Large Blue Horses, Franz Marc, 1911
Der Blaue Reiter
When Franz Marc, Wassily Kandinsky, and August Macke formed Der Blaue Reiter, they were “united by an interest in exploring spirituality and a belief that art is more than meets the eye.” Individual colors had meaning and forms were simplified. Most importantly, the group shared a common philosophy that artists should be free to express their ideas as they saw fit.
Indeed they had a lot to contend with as global events escalated. It contributed to their apocalyptic view of “the toxic state of the world.” Marc himself believed that war would bring about a cleansing of the natural world.
Style and Subject Matter
Influence of Other Styles
Early on Franz Marc experimented with Naturalism and Realism due to his academic background. But in order to break free of the confines of realism, he also played with styles such as Impressionism, Pointillism, Fauvism, and Cubism. It was Fauvism that perhaps had the greatest influence in those early years as he combined the “intense, symbolic color palette of the Fauves” with his interest in anatomy.
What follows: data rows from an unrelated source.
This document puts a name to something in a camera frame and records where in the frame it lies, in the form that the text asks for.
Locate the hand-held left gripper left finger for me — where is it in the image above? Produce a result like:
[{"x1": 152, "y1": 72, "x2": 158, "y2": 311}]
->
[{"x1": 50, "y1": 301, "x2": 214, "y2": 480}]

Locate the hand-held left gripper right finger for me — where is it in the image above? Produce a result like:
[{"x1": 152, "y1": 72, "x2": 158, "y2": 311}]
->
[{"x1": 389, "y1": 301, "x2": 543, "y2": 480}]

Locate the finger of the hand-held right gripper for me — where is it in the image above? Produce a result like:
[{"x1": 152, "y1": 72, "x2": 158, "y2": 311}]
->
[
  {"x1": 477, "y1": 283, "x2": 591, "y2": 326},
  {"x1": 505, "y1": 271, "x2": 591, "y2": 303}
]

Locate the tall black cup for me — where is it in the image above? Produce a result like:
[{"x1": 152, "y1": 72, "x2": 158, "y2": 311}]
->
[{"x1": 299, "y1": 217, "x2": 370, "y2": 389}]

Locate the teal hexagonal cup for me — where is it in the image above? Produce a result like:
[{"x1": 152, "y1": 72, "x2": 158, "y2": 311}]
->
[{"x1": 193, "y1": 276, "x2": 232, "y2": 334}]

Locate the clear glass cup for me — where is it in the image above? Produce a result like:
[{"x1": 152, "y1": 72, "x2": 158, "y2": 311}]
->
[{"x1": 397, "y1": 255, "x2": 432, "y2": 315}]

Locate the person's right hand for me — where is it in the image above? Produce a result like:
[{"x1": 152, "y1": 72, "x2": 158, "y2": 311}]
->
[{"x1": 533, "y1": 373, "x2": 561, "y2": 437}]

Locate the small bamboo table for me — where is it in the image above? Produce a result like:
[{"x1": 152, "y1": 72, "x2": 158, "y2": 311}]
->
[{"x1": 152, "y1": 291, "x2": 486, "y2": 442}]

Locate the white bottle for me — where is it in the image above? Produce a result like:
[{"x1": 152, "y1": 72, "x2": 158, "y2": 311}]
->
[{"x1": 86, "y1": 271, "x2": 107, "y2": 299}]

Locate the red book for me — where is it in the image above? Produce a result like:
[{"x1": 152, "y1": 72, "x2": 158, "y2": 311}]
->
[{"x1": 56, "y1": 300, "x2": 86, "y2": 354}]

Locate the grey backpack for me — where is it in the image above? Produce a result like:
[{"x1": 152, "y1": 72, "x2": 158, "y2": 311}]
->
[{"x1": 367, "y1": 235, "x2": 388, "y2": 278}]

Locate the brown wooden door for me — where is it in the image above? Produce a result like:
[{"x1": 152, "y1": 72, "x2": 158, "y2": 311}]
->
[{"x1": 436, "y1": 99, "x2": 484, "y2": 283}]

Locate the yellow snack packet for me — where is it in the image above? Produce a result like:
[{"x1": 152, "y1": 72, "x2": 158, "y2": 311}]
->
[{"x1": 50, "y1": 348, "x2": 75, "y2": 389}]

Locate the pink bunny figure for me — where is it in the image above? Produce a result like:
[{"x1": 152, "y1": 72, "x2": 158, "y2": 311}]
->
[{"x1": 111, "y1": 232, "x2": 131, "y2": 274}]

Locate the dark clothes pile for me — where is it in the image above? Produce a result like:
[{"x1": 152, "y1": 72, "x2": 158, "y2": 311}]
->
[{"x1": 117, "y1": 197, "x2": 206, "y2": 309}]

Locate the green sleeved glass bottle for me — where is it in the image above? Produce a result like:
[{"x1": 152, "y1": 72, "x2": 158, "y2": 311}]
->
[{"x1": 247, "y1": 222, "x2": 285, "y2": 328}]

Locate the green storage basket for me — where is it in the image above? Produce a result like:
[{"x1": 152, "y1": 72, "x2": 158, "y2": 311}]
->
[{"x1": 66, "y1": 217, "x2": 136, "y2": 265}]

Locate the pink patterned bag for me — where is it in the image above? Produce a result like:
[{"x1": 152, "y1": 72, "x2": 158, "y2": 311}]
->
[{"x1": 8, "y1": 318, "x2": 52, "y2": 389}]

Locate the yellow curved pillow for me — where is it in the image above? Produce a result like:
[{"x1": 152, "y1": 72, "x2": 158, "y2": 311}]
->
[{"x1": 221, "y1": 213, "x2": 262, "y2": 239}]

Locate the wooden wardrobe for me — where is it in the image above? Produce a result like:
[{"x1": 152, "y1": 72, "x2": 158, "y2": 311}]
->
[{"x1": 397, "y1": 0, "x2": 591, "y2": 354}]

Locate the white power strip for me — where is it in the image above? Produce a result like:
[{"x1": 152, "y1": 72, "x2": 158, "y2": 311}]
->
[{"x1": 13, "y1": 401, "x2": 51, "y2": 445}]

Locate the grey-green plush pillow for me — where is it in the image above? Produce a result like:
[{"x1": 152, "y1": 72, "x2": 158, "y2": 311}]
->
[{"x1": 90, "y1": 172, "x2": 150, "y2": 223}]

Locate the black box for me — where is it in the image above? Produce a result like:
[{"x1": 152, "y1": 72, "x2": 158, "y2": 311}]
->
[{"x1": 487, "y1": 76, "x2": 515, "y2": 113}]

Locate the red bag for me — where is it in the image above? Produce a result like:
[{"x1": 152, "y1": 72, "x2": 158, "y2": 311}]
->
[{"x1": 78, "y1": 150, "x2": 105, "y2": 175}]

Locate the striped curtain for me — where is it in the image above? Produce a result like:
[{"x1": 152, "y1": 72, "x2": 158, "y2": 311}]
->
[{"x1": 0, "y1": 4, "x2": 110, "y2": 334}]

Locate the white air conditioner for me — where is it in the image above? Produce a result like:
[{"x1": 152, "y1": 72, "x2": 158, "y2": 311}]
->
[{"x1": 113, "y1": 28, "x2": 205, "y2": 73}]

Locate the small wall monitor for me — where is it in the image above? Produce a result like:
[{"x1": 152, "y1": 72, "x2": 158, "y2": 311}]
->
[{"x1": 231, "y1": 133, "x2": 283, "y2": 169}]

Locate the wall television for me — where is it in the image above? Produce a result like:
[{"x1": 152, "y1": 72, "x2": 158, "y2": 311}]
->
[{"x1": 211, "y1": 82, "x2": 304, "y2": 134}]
The Red Horses, Franz Marc, 1911
As Marc’s palette became more intense, he developed his own color theory that added meaning to his work. Blue was a masculine color, “astringent and spiritual.” Yellow was a feminine color, “gentle, happy, and sensual.” Red represented the physical world, which was at times violent and dangerous. Marc said himself, “Red is matter, brutal and heavy and always the color to be opposed and overcome by the other two.”
Complementing Marc’s color theory was the way he perceived and represented animals. He considered them the ideal subject – “pure, truthful, and beautiful” – unlike people that rarely featured in his work. To him, animals represented what the modern world was missing and “animals in a landscape were… a bridge between man and nature.” They were spiritual, innocent creatures that brought him a sense of peace.
Tiger, Franz Marc, 1912
In 1912 Franz Marc met Cubist artist Robert Delaunay, whose work greatly influenced his. It was around this time that Marc’s work took on a more Cubist flavor, evident in paintings such as Tiger. Marc’s work also became darker and more apocalyptic and his view on animals changed. These once pure creatures in his eyes were now “as impure as human beings.” By the time World War I broke out in 1914, his work became completely abstract, thus completing his transition away from realistic representation.
The Tower of Blue Horses, Franz Marc, 1913
Fate of the Animals, Franz Marc, 1913
World War I
Marc immediately enlisted in the German army when WWI broke out in 1914. The German government attempted to remove notable artists from combat, but for Marc they were too late. He died in the Battle of Verdun from shell splinter to the head in 1916.
During World War II, Hitler classified Marc’s work as “degenerate” and attempted to censor it. Most of his work survived the war and can be enjoyed in museums around the world.